Identifiers
- Symbol: mir-872
- Rfam: RF00918
- miRBase family: MIPF0000399

Other data
- RNA type: microRNA
- Domain(s): Eukaryota;
- PDB structures: PDBe

= Mir-872 microRNA precursor family =

In molecular biology mir-872 microRNA is a short RNA molecule. MicroRNAs function to regulate the expression levels of other genes by several mechanisms.

==Sertoli Cell Expression==
miR-872 has been found to be expressed in sertoli cells and to post-transcriptionally target the Sod-1 gene, which encodes the copper/zinc-binding superoxide dismutase 1 (SOD-1) enzyme. Overproduction of SOD-1 increases oxidative damage and through this results in enhanced apoptosis and cell death.

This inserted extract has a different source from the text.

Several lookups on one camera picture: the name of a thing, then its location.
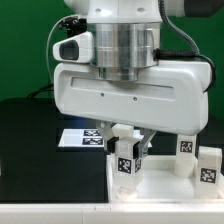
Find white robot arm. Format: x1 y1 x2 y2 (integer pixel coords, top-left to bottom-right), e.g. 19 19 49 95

==Insulin-regulated HO-1 expression==
Insulin infusion in rats has seen increased levels of heme-oxygenase 1 expression, blocked by inhibited activation of PI3K or protein kinase C. miR-872 levels are reduced with inhibition of adipocytes of the 3T3-L1 cell line, along with those of miRNAs-155 and -183. Insulin is therefore able to increase expression of HO-1 through miR-872 downregulation, as well as via pathways dependent upon PI3K and protein kinase C.